凌云闻言,笑着摇了摇头:“这小子...倒是快活自在,也罢,跟着齐王,总比闷着强,随他去吧。信使之事,速办。”
王景肃然应诺,行礼后便立刻退下安排。
房内恢复了宁静。
凌云独自坐了片刻,目光重新落在了棋盘上。
养寇之局,重在“养”字。
既要让寇觉得有机可乘,一步步地壮大。
又要暗中抽薪,控制其壮大的方向。
王世充是暗刃,李元吉是毒饵。
而他自己,则是那个隐藏在水面下的执竿人。
饵料需一点点撒,火候需慢慢调。
......
太原,唐国公府。
李渊面色阴沉地坐在厅中,裴寂、刘文静等心腹幕僚陪坐下首,气氛凝重。
负责粮草辎重统筹的李建成,正在汇报最新的库存和转运情况。
“父亲,潼关前线每日消耗巨大,河东新附之地难出粮秣,全赖太原输送。
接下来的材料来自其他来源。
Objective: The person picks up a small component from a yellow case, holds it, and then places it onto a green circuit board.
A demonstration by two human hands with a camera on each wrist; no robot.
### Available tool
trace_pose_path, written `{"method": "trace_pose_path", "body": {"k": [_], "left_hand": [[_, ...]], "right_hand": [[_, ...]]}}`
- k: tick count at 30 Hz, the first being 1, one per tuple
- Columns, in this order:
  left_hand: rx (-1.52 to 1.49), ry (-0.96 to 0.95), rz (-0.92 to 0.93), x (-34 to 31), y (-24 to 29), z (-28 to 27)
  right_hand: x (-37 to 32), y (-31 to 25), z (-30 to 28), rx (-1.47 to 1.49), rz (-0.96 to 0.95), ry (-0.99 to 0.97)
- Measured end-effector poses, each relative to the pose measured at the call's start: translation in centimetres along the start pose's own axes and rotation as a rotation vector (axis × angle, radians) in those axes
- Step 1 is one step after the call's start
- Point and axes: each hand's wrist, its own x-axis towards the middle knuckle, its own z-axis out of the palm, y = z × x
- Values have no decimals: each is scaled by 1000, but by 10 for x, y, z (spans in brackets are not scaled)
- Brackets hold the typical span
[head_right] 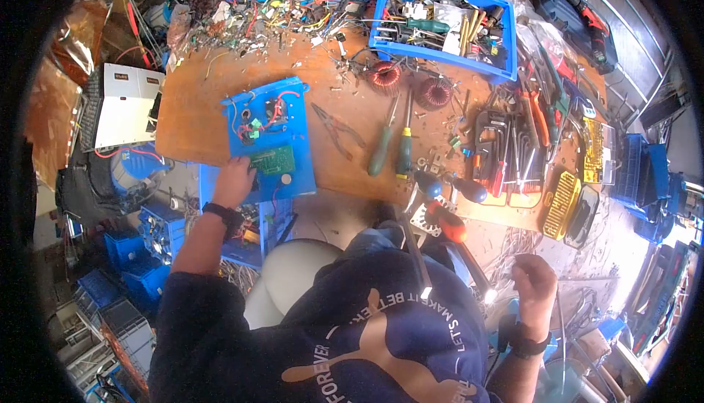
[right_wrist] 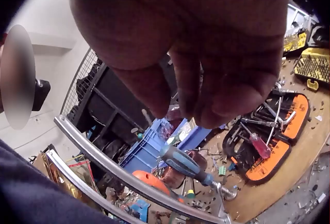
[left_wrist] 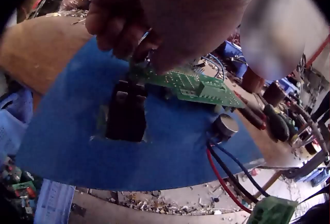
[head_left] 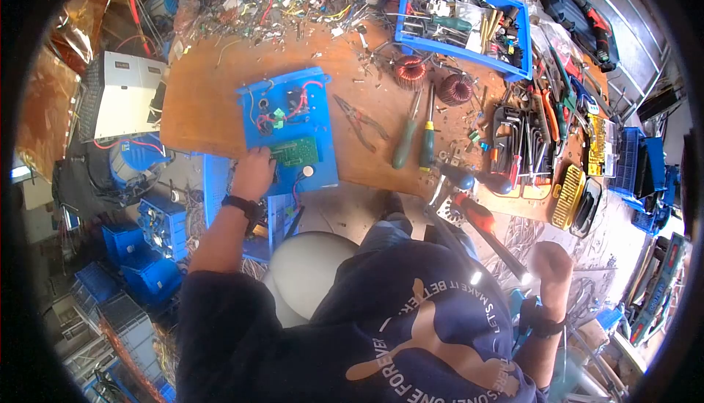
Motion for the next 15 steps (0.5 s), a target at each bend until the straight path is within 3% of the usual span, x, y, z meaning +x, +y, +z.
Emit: {"method": "trace_pose_path", "body": {"k": [15], "left_hand": [[14,-60,-21,9,-6,6]], "right_hand": [[-2,10,-5,19,-4,-18]]}}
雀鼠谷道难行,损耗甚巨。长此以往,恐难支撑。”李建成语气沉重。
裴寂捻须道:“唐公,为今之计,或需与二公子商议,暂缓强攻,转为长期围困,以节省消耗,同时全力稳固河东,征收粮赋。”
“围困?稳固河东?”李渊烦躁道,“樊子盖那老匹夫耗得起,我们耗得起吗?窦建德在河北厉兵秣马,必然是对河东起了觊觎之心!时间拖得越久,他越可能动手!河东若乱,我们便很有可能腹背受敌!”
正说话间,厅外忽然传来一阵急促的脚步声,一名校尉手持急报匆匆而入:“报——唐公!河东急报!河内郡一处转运粮草的驿站遭袭!伤亡数人,存粮被焚!袭击者人数不详,现场...现场遗留有窦建德部的箭矢!”
“什么!”李渊霍然起身,接过急报细看,顿时脸色铁青,“窦建德!他果然按捺不住了,只是这手伸得也未免太长了!竟然摸向了河内!”
刘文静微微皱眉,而后道:“唐公息怒!袭击规模不大,未必是窦建德本部人马所为,或是小股流寇假冒...”
“假冒?”李渊怒道,“早不假冒晚不假冒,偏偏在我军顿兵潼关时假冒?”
“这是试探!是想趁火打劫!”
说着,又转向李建成:“河东各郡,尤其是东南部与河北接壤之处,立刻加派兵马巡查,严防此类事件!再派得力人手,详查袭击者的来历!”
“是!”李建成领命。
裴寂忧心忡忡:“唐公,若窦建德真对河东动了心思,不断骚扰东南各郡,我军主力被潼关牵制,河东留守兵力分散,恐难以兼顾啊!是否...需请二公子分兵回援河东?”
“不可!”
李渊断然否决:“潼关乃根本,一兵一卒都不能动!告诉世民,潼关前线给老夫稳住了!至于窦建德那边...”
他狠狠一咬牙:“速派使者去乐寿!带上厚礼!告诉窦建德,河东之事,乃我李家与朝廷之争,与他无关!望他谨守边界,莫生事端!”
命令发出,厅中的气氛却愈发压抑。